Here they are, in no particular order of importance:

  1. People problems are what will keep you awake at night.
  2. When I think back over the last 32 years of business ownership, the most difficult situations that caused me angst were always related to people. Why was someone upset? How could I get two good people to get along with each other? Why was someone leaving us? What were we going to do about someone who wasn’t performing?

    While the present day may be an exception, these things were always more worrisome to me than how we were going to meet payroll or where our next project would come from.

  3. Your reputation is your single most valuable asset.
  4. I have seen this fact demonstrated over and over again. A good reputation will allow you to get business, find capital, and hire good people – but a bad reputation will eventually lead to your undoing. This applies to you as an individual as well as your company.

    You cannot afford ethical breaches without risking your reputation.

  5. Paranoia keeps you out of trouble.
  6. I have always been a worrier about what can go wrong. That helps me anticipate problems before they occur, and it has become a more critical part of my survival toolkit over time. You have to assume that people will have miscommunications. Or that things will take longer than you expect. Or that someone will let you down and get greedy. Or that the business environment will change in a way that impacts the business.
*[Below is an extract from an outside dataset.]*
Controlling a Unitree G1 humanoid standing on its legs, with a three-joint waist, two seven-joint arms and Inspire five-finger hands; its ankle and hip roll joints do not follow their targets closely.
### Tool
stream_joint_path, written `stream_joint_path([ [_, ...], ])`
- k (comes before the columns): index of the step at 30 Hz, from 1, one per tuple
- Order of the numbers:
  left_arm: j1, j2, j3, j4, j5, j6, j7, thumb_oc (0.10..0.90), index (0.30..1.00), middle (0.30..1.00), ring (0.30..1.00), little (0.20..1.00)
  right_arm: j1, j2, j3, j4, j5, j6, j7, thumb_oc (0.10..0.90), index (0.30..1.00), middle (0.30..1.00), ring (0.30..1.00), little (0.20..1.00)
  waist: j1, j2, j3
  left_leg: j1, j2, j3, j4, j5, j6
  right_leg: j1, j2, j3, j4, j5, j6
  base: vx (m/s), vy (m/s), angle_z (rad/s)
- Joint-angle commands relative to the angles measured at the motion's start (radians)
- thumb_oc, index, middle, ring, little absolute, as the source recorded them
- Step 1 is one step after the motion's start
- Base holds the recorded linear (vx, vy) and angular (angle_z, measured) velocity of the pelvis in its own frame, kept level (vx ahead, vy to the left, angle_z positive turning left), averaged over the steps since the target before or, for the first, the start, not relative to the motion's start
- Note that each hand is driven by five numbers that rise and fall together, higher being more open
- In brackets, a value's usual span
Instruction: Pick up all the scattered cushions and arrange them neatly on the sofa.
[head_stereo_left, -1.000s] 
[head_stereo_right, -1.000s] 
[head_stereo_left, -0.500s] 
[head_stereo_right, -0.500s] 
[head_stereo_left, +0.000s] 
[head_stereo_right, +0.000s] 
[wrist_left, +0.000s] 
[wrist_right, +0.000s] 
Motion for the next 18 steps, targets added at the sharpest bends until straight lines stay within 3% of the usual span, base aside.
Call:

    There are always things that can go wrong and while you don’t want to be negative, you can’t afford to be stupid.

  7. You cannot spend too much time communicating with your people.
  8. I never subscribed to the theory that your employees can’t be your friends. In fact, I think it is essential. If people don’t like you, they won’t trust you.

    That means you have to invest in building relationships. That means you need to exchange a lot of information with and show a lot of interest in your people. Calling, emailing, texting, meeting with them – and regularly sharing financial information and information about your plans for the business – these things are critical to building support and keeping other people pulling the wagon.

  9. Recruiting is a job that never ends.
  10. As a business owner you are like a coach. You must constantly work to upgrade the quality of your team. My experience is that most business owners do not devote sufficient time nor energy to recruitment.

    That leads to a whole host of problems. Key roles go unfilled. The wrong people get hired. And performance problems with existing staff are not confronted because the firm has no one waiting in the wings to replace them should it prove necessary.

  11. A business is much more than the sum of its parts.
  12. Once you get up and running and are established, you will end up with someone in the organization who is obsessed with analyzing each part of your business to determine its profitability. They do this in the name of “good management.”

    The goal is to eliminate unprofitable operations. Unfortunately, in my experience, this often backfires because people don’t understand the complexity of the business and the interrelationship of the parts. Eliminating a product or service that appears on the surface to be unprofitable may make sense. Or it may not.

    How much overhead does that unprofitable business pay for? What other sales or revenue will be reduced if it isn’t there? How many customers first discovered your business through this unprofitable product or service line?

    There are many things to look at besides profitability.

  13. Long-term success is based in part on your ability to maintain long-term relationships.
  14. This takes effort if you aren’t someone who naturally does this.

    You need to be the one who extends a hand. You need to be the one who makes the effort to call or see people even when they have no business with you. When you only contact people you want something from, they will eventually figure that out and drop you from their “friend” list.

    You need friends to survive the long haul – friends as suppliers, customers and even regulators.

  15. ANY source of capital has strings attached.
  16. I always advise my students of this fact. All capital has strings attached. Whether it is a bank loan that requires you to maintain certain ratios in your business or equity capital that wants to dictate how you do things – even PPP funds that require you to use the money for payroll – there are always conditions that have to be met.

    If you don’t like anyone telling you what to do or how to do it, don’t take their money!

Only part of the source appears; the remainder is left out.